GSN — formerly Game Show Network, before it decided to drop the full name and stick to a newly meaningless acronym — isn’t really known for its premium programming. Mostly, it’s a network that’s great for half-watching reruns of Family Feud or Who Wants To Be a Millionaire? Originality isn’t exactly its strong point — the exception being Baggage, a Jerry Springer-hosted dating game show that I’m not-so-secretly obsessed with. Its new series Hellevator, premiering Wednesday, doesn’t do much to change that.
In Hellevator, a group of three contestants working as teammates are sent to a creepy elevator where they await instructions on the challenges they’ll face in an overly decorated industrial warehouse. It’s clear that this series is trying to channel some of the magic and surprises that made MTV’s Fear such a hit (and TV’s scariest reality show) by using a mixture of spoooooky stories, hidden cameras, and cheap screams. But it’s missing Fear‘s balance of a low-key vibe and legit scares, so it becomes nothing more than your run-of-the-mill game show, except with a lot more fake blood.
What made Fear so creepy was the isolation, the reliance on scares that seemed sort of “natural,” like a closed shower curtain in a haunted bathroom or bumping into a creaky door in the dark. In Hellevator, the tricks all come from a duo of women — the twin redheads/horror aficionados Jen and Sylvia Soska, who are decked out in clothing that combines Renaissance Faire with Hot Topic Gift Card — who run the show from a control room. They keep close eyes on the contestants, telling them what to do, then making snarky remarks amongst themselves and hoping no one completes the mission, but it’s hard to ignore how bored they seem throughout.

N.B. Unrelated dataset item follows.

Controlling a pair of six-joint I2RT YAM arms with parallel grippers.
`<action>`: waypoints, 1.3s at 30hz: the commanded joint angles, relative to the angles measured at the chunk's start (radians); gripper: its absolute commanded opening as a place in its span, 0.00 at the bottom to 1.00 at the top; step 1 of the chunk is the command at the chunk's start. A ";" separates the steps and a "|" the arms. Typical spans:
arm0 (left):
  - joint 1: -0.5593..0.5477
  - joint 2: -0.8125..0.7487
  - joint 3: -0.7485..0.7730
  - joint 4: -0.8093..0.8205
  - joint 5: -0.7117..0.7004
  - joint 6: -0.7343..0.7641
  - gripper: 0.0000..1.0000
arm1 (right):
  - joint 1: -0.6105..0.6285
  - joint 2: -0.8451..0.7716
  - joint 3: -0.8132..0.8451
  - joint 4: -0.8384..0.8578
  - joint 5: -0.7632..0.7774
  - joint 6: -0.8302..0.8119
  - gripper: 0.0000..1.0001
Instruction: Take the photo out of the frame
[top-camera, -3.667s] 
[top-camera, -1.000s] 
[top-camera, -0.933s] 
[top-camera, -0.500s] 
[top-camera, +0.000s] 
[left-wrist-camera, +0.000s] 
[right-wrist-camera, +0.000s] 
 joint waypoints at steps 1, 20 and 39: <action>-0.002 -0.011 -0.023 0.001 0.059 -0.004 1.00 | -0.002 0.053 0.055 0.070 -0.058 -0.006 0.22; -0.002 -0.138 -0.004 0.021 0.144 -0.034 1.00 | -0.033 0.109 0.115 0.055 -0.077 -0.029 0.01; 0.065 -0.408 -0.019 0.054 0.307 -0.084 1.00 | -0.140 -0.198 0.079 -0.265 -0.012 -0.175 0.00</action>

In the first episode, the three contestants (who call themselves “Team YOLO”; one remarks, “You only live once, but you also only die once” as they warily stand in the elevator) are told a story about an undertaker named Albert who began killing people to beef up his business. “Albert” would also steal from the deceased, and refuse to put bells on the coffin in case their occupants needed to alert people that they were still alive. This story is a mess, and it highlights that the reason why Fear worked: because it used “real” haunted places, with episodes based on events that really were said to have happened in those locations.
The contestants complete challenges that fit the story: they match bells with “stolen” items, remove gross “organs” from bodies and put them on a scale (I don’t know either), and try to free themselves from a crematorium. While they do this, they’re faced with horror pranksters like the kind you see in any bland carnival haunted house, popping up to scream or spray fake blood. For each challenge the contestants win, they get some money. If they lose, the elevator moves to a different floor without them. At the end, everyone who’s left navigates through a maze — basically a haunted house with a $40 admission fee — to collect more money.
Hellevator is mildly entertaining at best. There is only so much fun you can have watching strangers scream for an hour, especially when there isn’t anything particularly scary happening. Watching the series feels like hearing someone tell you about their experience in a haunted house: It was scary to them at the time, but there’s no reason for anyone else to care about it afterward.